Ci sono ritratti e autoritratti, scatti nei backstage, ci sono le persone che lavoravano con loro, immagini scattate in barca, al mare, i fan newyorkesi che rincorrono la loro auto, le conferenze stampa. Lo stile è istintivo: non ci sono inquadrature studiate, solo espressioni e momenti.

«Chiunque riscopra un cimelio personale o un tesoro di famiglia viene immediatamente inondato di ricordi ed emozioni, che scatenano associazioni sepolte nella nebbia del tempo. Questa è stata esattamente la mia esperienza nel vedere queste foto, tutte scattate durante un intenso periodo di viaggio di tre mesi, culminato nel febbraio 1964», scrive McCartney. «È stata una sensazione meravigliosa, quella di tornare indietro nel tempo. Ecco il mio personale resoconto del nostro primo grande viaggio, un diario fotografico dei Beatles in sei città, a partire da Liverpool e Londra, seguite da Parigi (dove John e io eravamo stati semplici autostoppisti tre anni prima), e poi da quella che consideravamo la grande occasione, la nostra prima visita di gruppo in America, a New York, Washington D.C. e Miami».

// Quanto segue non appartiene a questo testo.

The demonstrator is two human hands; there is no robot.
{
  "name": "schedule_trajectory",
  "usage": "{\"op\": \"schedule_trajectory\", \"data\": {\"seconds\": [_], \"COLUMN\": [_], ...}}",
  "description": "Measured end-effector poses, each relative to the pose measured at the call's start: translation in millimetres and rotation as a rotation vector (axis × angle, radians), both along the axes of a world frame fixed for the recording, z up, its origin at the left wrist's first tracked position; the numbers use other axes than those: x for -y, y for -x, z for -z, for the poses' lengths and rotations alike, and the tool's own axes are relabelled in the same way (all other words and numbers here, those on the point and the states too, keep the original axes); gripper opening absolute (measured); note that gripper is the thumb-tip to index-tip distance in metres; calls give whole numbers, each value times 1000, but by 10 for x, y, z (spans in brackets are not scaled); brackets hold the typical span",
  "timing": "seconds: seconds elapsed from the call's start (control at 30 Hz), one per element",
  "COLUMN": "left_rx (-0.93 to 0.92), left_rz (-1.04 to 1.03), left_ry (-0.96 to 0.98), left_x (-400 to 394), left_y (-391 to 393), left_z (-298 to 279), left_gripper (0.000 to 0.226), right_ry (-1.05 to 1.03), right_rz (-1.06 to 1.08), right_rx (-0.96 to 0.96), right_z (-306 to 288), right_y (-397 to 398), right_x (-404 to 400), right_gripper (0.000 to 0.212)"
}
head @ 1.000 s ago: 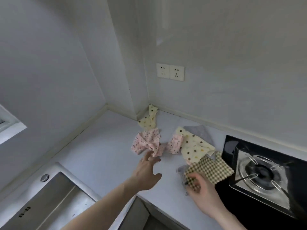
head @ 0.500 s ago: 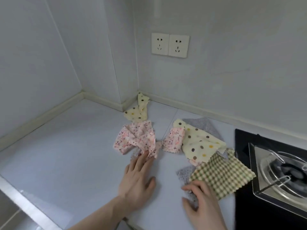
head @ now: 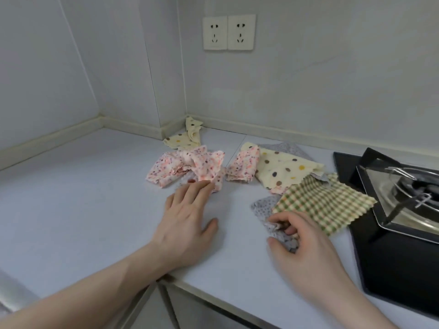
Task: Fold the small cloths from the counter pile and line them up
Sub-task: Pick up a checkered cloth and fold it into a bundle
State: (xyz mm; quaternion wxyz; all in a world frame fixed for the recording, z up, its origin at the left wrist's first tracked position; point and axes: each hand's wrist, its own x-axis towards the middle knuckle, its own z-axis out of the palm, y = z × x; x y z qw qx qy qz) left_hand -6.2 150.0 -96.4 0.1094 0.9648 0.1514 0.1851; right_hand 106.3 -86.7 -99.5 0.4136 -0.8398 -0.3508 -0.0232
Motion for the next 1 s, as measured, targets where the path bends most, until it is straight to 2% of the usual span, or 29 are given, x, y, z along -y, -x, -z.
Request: {"op": "schedule_trajectory", "data": {"seconds": [0.1, 0.23, 0.37, 0.47, 0.57, 0.67, 0.8, 1.0], "left_rx": [15, 9, -34, -85, -109, -65, -22, 63], "left_rz": [10, 10, -19, 0, 58, 86, 103, 104], "left_ry": [-34, -31, 26, 73, 31, 27, 34, 70], "left_x": [-12, 9, 160, 303, 433, 513, 477, 453], "left_y": [-12, 1, 224, 479, 713, 836, 823, 748], "left_z": [41, 48, 23, 37, 81, 127, 97, 103], "left_gripper": [78, 78, 76, 70, 62, 74, 50, 45], "right_ry": [-99, -181, 2, 76, 4, -81, -291, -377], "right_rz": [18, 160, 315, 408, 446, 470, 495, 502], "right_rx": [-5, 126, 199, 136, 94, 66, 66, 142], "right_z": [20, 32, 49, 64, 61, 15, -57, -175], "right_y": [-22, -1, 54, 140, 232, 325, 387, 491], "right_x": [-18, 41, 79, 118, 187, 249, 285, 284], "right_gripper": [41, 42, 40, 27, 8, 8, 9, 8]}}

Le foto – che illustrano anche un libro pubblicato in Italia dalla Nave di Teseo - mostrano  com'era essere un “Beatle” all'inizio della “Beatlemania” e come i fab four passarono dal suonare sui palchi del Regno Unito all'esibirsi davanti a 73 milioni di americani incollati alla tv all'Ed Sullivan show (una sezione della mostra è dedicata proprio a quello spettacolo). «In un momento in cui sulla band c'erano puntati milioni di obiettivi fotografici», si legge nella presentazione della mostra, «è quello di Paul McCartney che racconta la storia più vera di una band che ha creato la storia culturale, in uno dei suoi capitoli più emozionanti».

La mostra durerà dal 28 giugno al 1° ottobre ed è sostenuta da Bloomberg Philanthropies.